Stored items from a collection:
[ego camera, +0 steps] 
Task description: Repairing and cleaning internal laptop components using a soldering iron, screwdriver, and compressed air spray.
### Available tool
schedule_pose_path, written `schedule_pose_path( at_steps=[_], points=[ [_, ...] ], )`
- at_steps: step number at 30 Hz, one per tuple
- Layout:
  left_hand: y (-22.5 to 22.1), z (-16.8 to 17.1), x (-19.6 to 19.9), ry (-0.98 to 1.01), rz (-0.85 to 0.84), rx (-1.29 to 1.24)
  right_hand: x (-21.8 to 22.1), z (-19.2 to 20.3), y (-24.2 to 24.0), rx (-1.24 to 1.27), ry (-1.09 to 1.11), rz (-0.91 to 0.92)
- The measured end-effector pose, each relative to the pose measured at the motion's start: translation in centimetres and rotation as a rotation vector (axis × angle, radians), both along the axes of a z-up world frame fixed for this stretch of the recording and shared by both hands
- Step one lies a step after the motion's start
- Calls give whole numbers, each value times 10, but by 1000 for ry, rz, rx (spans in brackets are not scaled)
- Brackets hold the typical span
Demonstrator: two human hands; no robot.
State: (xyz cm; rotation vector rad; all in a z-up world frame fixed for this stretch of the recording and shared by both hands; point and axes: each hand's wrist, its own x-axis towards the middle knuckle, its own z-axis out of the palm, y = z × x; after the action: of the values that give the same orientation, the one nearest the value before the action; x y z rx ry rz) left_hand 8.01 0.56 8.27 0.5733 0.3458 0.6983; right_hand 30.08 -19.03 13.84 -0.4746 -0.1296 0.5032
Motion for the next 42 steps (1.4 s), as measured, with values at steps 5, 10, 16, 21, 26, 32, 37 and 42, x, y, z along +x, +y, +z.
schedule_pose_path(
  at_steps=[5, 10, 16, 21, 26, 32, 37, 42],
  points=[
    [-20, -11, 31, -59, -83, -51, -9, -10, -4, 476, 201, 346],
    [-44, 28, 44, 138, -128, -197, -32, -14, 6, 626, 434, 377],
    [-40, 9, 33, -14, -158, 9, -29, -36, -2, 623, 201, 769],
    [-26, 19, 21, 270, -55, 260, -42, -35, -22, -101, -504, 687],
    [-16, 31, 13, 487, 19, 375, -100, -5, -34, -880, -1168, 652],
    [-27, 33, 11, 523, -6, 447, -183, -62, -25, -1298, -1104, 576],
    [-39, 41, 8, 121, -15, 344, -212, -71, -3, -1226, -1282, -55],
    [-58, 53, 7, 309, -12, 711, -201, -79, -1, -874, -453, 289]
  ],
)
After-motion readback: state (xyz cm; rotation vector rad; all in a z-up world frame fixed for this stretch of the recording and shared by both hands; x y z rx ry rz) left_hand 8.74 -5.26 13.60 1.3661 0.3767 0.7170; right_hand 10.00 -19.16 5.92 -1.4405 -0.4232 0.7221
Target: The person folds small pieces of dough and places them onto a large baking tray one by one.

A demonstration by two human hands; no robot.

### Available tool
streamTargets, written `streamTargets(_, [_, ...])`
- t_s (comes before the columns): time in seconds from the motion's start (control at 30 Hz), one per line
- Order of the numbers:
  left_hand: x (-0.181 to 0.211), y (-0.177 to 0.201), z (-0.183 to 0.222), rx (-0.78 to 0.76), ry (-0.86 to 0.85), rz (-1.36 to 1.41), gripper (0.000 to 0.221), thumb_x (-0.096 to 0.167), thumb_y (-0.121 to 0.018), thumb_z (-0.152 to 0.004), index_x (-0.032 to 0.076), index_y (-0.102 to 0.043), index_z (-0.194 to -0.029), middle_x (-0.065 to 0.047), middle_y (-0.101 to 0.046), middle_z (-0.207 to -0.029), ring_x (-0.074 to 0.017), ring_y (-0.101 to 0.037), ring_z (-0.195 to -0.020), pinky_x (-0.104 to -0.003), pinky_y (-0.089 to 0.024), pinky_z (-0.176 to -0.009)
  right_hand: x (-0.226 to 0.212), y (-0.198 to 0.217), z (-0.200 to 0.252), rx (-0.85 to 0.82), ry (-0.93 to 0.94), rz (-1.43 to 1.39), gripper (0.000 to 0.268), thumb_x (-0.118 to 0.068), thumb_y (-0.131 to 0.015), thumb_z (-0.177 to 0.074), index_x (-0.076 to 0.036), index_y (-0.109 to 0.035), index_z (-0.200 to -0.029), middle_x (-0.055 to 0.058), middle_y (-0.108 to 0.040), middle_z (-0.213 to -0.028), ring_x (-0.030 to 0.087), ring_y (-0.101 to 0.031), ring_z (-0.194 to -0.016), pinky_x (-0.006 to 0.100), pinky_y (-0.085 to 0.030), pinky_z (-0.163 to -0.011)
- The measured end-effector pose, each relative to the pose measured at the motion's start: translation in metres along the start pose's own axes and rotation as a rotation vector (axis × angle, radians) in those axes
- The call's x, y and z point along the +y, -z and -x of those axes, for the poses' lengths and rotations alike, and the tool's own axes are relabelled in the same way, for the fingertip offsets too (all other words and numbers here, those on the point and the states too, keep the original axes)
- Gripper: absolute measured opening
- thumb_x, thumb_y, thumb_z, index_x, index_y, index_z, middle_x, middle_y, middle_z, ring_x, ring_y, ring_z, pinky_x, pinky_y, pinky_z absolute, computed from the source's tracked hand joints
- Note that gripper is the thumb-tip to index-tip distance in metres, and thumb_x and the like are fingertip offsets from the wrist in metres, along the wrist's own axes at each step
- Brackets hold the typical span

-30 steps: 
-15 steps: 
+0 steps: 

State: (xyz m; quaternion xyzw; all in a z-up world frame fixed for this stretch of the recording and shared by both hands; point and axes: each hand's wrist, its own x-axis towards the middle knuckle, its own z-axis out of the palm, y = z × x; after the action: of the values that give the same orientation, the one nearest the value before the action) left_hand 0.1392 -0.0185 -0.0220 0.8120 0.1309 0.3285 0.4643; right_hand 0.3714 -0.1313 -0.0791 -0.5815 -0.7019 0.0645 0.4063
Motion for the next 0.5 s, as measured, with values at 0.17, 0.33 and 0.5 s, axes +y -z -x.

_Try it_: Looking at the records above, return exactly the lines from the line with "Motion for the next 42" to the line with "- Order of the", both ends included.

_Finished exercise_:
Motion for the next 42 steps (1.4 s), as measured, with values at steps 5, 10, 16, 21, 26, 32, 37 and 42, x, y, z along +x, +y, +z.
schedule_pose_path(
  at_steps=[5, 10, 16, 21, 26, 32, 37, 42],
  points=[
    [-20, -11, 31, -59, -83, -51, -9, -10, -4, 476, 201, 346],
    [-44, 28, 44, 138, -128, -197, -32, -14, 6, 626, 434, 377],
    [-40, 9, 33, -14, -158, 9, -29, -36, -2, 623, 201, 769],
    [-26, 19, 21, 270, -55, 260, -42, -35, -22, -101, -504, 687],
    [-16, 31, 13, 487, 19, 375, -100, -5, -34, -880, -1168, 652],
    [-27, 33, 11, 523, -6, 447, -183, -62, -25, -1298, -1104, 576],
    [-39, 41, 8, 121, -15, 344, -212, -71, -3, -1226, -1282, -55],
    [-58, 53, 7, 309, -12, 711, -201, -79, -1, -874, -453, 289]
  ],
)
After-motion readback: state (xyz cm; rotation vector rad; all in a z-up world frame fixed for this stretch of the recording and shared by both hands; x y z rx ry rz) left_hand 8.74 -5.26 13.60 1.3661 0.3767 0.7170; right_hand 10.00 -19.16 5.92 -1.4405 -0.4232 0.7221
Target: The person folds small pieces of dough and places them onto a large baking tray one by one.

A demonstration by two human hands; no robot.

### Available tool
streamTargets, written `streamTargets(_, [_, ...])`
- t_s (comes before the columns): time in seconds from the motion's start (control at 30 Hz), one per line
- Order of the numbers:

The response to this exercise has been given in full.